## What to do
In the listing below, start your output at the line with "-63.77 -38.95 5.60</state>" and end it after the line with "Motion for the", copying every line exactly.
========================
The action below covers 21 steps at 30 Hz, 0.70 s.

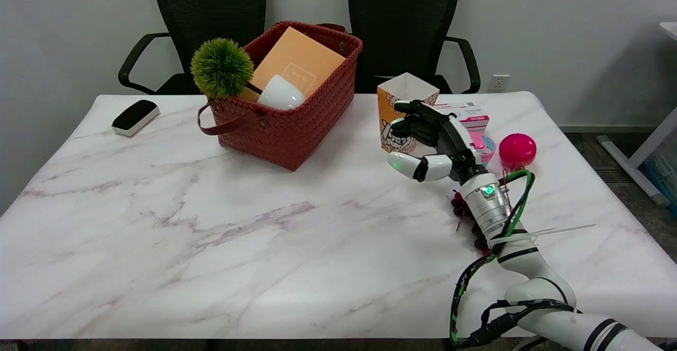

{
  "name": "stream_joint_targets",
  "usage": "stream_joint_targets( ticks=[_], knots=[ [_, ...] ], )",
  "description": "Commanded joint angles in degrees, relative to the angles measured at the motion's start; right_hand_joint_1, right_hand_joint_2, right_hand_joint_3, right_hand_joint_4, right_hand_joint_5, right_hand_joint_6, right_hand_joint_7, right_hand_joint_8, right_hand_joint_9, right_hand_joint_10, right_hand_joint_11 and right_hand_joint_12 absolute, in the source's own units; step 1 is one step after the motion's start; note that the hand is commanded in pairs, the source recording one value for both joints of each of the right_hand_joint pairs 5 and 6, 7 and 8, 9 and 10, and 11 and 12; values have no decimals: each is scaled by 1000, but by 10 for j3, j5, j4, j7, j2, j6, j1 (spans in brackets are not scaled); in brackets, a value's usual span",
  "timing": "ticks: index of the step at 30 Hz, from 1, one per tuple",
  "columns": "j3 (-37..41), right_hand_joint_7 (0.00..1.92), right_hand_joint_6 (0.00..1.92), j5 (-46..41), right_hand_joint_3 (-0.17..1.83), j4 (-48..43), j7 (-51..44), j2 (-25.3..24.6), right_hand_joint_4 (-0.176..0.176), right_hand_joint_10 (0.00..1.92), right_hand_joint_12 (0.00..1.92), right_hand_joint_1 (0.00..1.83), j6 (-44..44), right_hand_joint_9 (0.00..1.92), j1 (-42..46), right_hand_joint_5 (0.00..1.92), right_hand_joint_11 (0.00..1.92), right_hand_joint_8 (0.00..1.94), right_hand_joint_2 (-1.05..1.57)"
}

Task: Pick up the popcorn box.

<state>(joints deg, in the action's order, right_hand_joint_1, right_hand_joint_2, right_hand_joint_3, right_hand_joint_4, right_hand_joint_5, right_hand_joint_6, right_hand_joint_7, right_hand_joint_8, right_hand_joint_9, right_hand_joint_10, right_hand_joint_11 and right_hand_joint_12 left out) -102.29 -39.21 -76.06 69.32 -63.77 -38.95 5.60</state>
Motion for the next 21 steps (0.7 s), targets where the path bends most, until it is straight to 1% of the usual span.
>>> stream_joint_targets(
  ticks=[1, 4, 7, 10, 11, 13, 14, 15, 17, 21],
  knots=[
    [1, 812, 558, 3, 861, -4, 3, 6, 0, 683, 673, 1182, -31, 683, -17, 558, 673, 812, 106],
    [25, 802, 580, -3, 855, -23, -9, 6, 0, 705, 699, 1173, -52, 705, -14, 580, 699, 802, 130],
    [38, 752, 614, -3, 838, -44, -11, 3, 0, 741, 743, 1158, -77, 741, -5, 614, 743, 752, 193],
    [57, 706, 609, -6, 832, -75, -47, -2, 0, 734, 740, 1151, -80, 734, 10, 609, 740, 706, 209],
    [58, 663, 588, -15, 840, -88, -78, -5, 0, 732, 744, 1150, -76, 732, 14, 588, 744, 663, 199],
    [48, 631, 485, -47, 864, -106, -144, -6, 0, 709, 744, 1138, -74, 709, 16, 485, 744, 631, 185],
    [37, 618, 441, -76, 869, -119, -198, -6, 0, 689, 729, 1134, -77, 689, 15, 441, 729, 618, 176],
    [25, 599, 347, -101, 879, -130, -245, -6, 0, 662, 698, 1127, -80, 662, 14, 347, 698, 599, 147],
    [8, 589, 254, -140, 885, -150, -321, -6, 0, 640, 678, 1120, -88, 640, 12, 254, 678, 589, 97],
    [-11, 571, 216, -189, 942, -168, -419, -8, 0, 606, 645, 1109, -94, 606, 2, 216, 645, 571, -18]
  ],
)
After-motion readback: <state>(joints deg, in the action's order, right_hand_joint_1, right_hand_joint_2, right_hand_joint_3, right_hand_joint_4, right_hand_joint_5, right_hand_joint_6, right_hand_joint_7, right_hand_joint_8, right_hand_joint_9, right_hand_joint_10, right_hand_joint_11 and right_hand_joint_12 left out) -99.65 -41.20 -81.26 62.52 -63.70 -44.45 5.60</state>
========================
## Answer box
<state>(joints deg, in the action's order, right_hand_joint_1, right_hand_joint_2, right_hand_joint_3, right_hand_joint_4, right_hand_joint_5, right_hand_joint_6, right_hand_joint_7, right_hand_joint_8, right_hand_joint_9, right_hand_joint_10, right_hand_joint_11 and right_hand_joint_12 left out) -102.29 -39.21 -76.06 69.32 -63.77 -38.95 5.60</state>
Motion for the next 21 steps (0.7 s), targets where the path bends most, until it is straight to 1% of the usual span.

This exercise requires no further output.